14.4.7.1. Matching at the Beginning or End of a String
“^
” and “$
” match, respectively, start and end of the string
(or each line within a string, if the re.MULTILINE
flag is set).
x = pd.Series(["spam egg", "bacon spam", "spam", "egg spam bacon", "sausage"])
rs = ["spam", "^spam", "spam$", "spam$|^spam", "^spam$"]
pd.concat([x.str.contains(r) for r in rs], axis=1, keys=rs)
## spam ^spam spam$ spam$|^spam ^spam$
## 0 True True False True False
## 1 True False True True False
## 2 True True True True True
## 3 True False False False False
## 4 False False False False False
The 5 regular expressions match “spam
”, respectively, anywhere within
the string, at the beginning, at the end, at the beginning or end, and
in strings that are equal to the pattern itself.
Write a regex that does the same job as str.strip.
14.4.7.2. Matching at Word Boundaries
Furthermore, “\b
” matches at a “word boundary”, e.g., near spaces,
punctuation marks, or at the start/end of a string (i.e., wherever there
is a transition between a word, “\w
”, and a non-word character,
“\W
”, or vice versa).
In the following example, we match all stand-alone numbers (this regular expression is provided for didactic purposes only):
re.findall(r"[-+]?\b\d+(?:\.\d+)?\b", "+12, 34.5, -5.3243")
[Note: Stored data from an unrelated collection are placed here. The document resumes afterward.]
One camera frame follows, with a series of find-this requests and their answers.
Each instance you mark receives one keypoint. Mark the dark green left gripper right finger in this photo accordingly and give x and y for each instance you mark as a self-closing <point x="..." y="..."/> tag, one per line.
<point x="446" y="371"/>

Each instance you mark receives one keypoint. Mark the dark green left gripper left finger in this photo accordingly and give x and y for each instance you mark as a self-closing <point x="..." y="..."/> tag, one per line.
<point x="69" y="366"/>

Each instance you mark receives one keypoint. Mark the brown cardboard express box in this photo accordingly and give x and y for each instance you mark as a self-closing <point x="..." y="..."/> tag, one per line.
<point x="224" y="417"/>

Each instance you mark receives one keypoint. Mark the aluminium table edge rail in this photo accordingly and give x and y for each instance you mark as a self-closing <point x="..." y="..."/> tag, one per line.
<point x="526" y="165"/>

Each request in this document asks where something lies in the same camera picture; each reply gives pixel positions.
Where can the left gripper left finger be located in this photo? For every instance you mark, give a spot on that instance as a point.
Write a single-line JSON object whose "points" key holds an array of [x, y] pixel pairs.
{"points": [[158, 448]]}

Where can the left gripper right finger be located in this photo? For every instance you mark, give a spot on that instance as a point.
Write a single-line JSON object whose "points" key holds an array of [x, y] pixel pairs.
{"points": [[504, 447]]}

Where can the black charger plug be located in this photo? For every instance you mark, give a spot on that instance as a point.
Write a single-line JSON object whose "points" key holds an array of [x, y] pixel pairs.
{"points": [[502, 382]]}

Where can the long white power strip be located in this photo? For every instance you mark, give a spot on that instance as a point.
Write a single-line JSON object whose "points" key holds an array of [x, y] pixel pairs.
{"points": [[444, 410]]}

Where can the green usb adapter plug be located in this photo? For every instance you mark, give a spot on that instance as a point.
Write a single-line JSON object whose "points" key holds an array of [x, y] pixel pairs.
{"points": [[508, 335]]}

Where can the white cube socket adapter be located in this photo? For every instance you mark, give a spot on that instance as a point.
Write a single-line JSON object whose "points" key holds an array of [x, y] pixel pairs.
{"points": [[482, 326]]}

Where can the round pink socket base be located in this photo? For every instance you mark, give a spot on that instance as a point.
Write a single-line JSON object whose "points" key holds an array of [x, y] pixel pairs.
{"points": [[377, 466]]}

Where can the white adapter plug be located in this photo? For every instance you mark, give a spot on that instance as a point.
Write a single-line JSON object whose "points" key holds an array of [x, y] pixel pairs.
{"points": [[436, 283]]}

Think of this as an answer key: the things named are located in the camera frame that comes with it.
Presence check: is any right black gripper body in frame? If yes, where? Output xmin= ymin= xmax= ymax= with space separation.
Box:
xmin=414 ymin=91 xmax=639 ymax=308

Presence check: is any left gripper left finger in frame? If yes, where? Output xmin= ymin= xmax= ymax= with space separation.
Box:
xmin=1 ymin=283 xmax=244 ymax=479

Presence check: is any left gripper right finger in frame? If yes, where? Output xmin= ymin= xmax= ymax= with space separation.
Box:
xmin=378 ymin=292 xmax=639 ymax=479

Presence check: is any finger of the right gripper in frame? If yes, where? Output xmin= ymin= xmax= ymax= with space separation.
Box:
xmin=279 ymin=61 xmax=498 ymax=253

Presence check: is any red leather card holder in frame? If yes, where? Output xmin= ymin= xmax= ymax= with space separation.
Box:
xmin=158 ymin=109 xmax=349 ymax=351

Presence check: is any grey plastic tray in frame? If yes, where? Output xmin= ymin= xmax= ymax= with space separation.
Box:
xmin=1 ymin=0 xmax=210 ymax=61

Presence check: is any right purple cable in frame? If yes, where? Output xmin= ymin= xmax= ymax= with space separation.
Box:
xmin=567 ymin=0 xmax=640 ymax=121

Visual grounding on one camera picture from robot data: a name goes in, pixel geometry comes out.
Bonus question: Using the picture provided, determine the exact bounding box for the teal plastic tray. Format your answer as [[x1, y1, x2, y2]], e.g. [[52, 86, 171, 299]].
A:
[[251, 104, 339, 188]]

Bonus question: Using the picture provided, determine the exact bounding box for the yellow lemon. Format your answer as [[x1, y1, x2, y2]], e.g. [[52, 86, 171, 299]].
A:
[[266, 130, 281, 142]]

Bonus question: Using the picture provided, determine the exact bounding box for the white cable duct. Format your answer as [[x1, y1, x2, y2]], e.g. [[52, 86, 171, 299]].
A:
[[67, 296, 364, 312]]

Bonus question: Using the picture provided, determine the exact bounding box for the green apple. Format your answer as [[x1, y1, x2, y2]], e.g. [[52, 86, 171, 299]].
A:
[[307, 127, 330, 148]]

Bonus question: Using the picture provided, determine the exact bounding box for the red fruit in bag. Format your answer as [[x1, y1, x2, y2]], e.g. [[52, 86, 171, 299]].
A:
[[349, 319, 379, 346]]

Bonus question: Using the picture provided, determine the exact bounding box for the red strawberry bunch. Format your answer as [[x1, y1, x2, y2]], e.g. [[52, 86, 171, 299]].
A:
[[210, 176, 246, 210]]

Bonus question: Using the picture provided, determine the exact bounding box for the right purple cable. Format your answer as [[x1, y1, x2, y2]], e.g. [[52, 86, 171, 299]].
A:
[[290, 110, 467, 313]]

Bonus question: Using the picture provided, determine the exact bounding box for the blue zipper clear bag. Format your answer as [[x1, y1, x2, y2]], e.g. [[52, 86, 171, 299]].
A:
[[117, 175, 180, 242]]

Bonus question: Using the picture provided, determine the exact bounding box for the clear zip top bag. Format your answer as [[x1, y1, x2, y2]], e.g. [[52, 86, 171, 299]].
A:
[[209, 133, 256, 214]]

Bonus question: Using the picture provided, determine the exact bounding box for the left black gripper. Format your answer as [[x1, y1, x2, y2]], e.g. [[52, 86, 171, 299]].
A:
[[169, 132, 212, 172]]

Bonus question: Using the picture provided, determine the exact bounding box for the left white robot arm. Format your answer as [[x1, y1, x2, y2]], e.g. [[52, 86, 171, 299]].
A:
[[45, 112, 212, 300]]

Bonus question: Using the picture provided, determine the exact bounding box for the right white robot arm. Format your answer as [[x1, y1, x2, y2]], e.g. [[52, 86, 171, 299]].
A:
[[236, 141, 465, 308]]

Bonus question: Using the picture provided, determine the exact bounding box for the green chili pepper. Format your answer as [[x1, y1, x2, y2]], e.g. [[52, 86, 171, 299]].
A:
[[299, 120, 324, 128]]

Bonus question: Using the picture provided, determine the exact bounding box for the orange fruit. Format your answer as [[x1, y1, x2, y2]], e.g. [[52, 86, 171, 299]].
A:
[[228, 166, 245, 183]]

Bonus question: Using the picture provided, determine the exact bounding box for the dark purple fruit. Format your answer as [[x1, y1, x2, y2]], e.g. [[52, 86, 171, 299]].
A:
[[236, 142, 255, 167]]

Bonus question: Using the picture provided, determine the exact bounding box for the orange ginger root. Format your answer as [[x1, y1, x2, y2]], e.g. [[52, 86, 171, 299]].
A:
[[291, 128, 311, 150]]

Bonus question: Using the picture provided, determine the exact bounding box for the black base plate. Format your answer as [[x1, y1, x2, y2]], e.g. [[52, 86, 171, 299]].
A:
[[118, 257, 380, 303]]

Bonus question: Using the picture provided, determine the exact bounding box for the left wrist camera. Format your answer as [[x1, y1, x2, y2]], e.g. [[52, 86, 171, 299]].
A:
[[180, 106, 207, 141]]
## ['+12', '34.5', '-5.3243']
14.4.7.3. Looking Behind and Ahead
There are also ways to guarantee that a pattern occurrence begins or
ends with a match to some subexpression: “(?<=...)...
” is the
so-called look-behind, whereas “...(?=...)
” denotes the look-ahead.
Moreover, “(?<!...)...
” and “...(?!...)
” are their negated
(“negative look-behind/ahead”) versions.
x = "I like spam, spam, eggs, and spam."
re.findall(r"\b\w+\b(?=[,.])", x)
## ['spam', 'spam', 'eggs', 'spam']
re.findall(r"\b\w+\b(?![,.])", x)
## ['I', 'like', 'and']
The first regex captures words that end with “,
” or “.
”. The second
one matches words that end neither with “,
” nor “.
”.
Write a regex that extracts
all standalone numbers accepted by Python,
including 12.123
, -53
, +1e-9
,
-1.2423e10
, 4.
and .2
.
Write a regex that matches all email addresses.
Write a regex that matches all URLs
starting with http://
or https://
.
Cleanse the
warsaw_weather
dataset so that it contains analysable numeric data.
14.5. Exercises
List some ways to normalise character strings.
(**) What are the challenges of processing non-English text?
What are the problems with the "[A-Za-z]"
and "[A-z]"
character sets?
Name the two ways to turn on case-insensitive regex matching.
What is a word boundary?
What is the difference between the "^"
and "$"
anchors?
When we would prefer using "[0-9]"
instead of "\d"
?
What is the difference between the "?"
, "??"
, "*"
, "*?"
,
"+"
, and "+?"
quantifiers?
Does "."
match all the characters?
What are named capture groups and how to refer to the matches thereto in re.sub?